I think I’m finally getting the hang of them! I made the tails a bit more widely spaced for no reason other than experimentation. I also managed to get clean chops–I switched chisels from an older Marples chisel with a metal tipto the older resin/plastic handled one. I thought they were both sharpened the same but I had much better success with the plastic/resin handle–and it was much more comfortable to work with.
First couple of pics show the clean chops, then a picture of the joint at the first/raw fitting and finally after planing/cleaning it up. Feeling much more confident now.
I’m making a chest of drawers so I needed to practice making a half-blind dovetail joint. I hadn’t done this before (this is only my third attempt at any sort of dovetail, in fact). It isn’t perfect, but is good enough for me to have a go at the real thing with a little more confidence than I would otherwise have had.

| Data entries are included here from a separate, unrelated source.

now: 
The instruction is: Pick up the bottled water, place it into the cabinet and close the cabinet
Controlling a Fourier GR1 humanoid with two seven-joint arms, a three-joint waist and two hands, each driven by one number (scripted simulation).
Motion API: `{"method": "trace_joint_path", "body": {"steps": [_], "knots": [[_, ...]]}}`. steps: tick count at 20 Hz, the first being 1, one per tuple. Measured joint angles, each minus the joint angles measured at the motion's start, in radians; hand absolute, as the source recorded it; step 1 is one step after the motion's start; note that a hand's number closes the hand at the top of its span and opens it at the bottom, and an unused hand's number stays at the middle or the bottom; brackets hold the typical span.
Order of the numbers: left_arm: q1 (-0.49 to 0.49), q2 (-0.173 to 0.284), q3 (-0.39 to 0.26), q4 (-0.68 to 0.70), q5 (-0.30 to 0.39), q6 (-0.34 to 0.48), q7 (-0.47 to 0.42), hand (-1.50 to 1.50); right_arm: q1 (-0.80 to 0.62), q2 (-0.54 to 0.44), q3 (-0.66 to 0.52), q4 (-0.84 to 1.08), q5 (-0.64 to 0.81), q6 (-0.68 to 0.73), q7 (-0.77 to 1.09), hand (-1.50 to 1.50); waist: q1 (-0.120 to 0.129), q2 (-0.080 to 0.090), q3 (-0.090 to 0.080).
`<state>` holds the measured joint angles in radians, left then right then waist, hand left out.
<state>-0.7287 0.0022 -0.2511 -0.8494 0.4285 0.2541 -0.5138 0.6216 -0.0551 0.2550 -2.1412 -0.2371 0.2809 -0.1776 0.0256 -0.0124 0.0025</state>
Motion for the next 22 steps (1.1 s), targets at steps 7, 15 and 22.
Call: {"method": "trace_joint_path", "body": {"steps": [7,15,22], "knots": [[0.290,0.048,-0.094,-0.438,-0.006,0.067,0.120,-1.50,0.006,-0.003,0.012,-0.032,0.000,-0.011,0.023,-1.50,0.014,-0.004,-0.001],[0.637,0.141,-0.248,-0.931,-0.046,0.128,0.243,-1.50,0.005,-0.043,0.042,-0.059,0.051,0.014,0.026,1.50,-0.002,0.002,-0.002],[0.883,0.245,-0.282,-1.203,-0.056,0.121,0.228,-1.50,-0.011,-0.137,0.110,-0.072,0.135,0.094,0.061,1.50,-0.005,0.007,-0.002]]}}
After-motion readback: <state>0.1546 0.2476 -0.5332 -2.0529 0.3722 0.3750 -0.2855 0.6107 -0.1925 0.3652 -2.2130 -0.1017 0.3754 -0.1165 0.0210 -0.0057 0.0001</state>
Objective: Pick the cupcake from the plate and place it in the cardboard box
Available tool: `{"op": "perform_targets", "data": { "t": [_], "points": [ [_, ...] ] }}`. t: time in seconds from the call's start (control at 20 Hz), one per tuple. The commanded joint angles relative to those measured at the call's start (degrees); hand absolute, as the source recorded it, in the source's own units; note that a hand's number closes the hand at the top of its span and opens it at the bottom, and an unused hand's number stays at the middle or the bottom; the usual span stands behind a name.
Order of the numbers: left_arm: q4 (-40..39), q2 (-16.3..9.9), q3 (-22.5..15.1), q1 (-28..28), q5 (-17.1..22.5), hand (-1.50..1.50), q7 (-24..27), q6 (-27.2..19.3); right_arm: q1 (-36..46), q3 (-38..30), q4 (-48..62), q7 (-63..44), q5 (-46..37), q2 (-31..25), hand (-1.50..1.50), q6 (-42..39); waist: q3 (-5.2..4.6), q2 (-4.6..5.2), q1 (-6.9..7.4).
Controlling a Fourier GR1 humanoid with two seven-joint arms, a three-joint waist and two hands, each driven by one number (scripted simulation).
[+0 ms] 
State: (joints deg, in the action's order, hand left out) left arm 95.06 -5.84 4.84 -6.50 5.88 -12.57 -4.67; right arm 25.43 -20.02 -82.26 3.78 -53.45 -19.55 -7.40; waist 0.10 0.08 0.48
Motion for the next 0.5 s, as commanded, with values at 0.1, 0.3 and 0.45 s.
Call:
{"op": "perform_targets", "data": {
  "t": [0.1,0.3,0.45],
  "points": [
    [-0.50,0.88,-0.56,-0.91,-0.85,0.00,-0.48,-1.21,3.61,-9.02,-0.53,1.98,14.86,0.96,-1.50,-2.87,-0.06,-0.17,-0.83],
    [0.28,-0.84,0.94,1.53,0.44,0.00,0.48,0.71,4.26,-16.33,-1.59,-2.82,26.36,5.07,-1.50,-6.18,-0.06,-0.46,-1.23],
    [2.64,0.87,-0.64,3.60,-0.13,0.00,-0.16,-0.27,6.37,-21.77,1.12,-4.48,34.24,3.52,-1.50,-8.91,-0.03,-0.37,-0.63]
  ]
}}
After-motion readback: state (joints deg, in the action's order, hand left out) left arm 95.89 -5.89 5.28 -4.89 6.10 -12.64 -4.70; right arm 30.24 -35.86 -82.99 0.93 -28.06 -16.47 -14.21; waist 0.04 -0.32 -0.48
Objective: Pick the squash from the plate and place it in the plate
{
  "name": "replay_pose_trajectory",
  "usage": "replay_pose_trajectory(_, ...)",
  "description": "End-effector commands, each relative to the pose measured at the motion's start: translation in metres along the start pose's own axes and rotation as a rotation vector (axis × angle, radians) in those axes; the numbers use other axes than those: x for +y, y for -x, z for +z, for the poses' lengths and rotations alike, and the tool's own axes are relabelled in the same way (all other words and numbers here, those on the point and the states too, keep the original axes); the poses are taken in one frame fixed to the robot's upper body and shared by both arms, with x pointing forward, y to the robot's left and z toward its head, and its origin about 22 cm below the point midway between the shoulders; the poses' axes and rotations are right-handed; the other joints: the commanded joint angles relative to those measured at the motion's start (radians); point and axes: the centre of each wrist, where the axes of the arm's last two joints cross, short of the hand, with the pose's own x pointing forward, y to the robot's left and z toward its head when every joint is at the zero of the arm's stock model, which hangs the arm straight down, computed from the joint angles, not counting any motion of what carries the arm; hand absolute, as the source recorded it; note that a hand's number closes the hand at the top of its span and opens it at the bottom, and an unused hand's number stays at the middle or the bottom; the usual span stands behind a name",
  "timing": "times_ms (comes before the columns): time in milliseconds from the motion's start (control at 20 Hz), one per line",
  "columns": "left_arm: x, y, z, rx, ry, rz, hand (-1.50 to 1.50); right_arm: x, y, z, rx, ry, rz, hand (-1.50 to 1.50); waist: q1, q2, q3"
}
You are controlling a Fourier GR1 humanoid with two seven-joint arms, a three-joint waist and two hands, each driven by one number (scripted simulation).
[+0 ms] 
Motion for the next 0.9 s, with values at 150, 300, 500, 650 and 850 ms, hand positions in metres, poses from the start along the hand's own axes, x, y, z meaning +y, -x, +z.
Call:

I mean that once you get your line across the wood and are about 1/8″ deep or so, you drop your saw hand so that you are essentially pointing the saw more upwards as you cut. This will ensure that you don’t cut too deeply on the side of the wood that you can’t see (and also helps you stay on the correct line as you saw. It’s a nuance that took me a while to pick up, even though I’ve heard Paul talk about dropping your hand as you saw countless times…
I think, after some reflection, I should add that it is easier to cut the wood that is closest to you with the part of the saw that is closest to you vs. trying to saw the wood that is farthest away from you with the part of the saw blade that is farthest away from you (i.e. dropping your hand).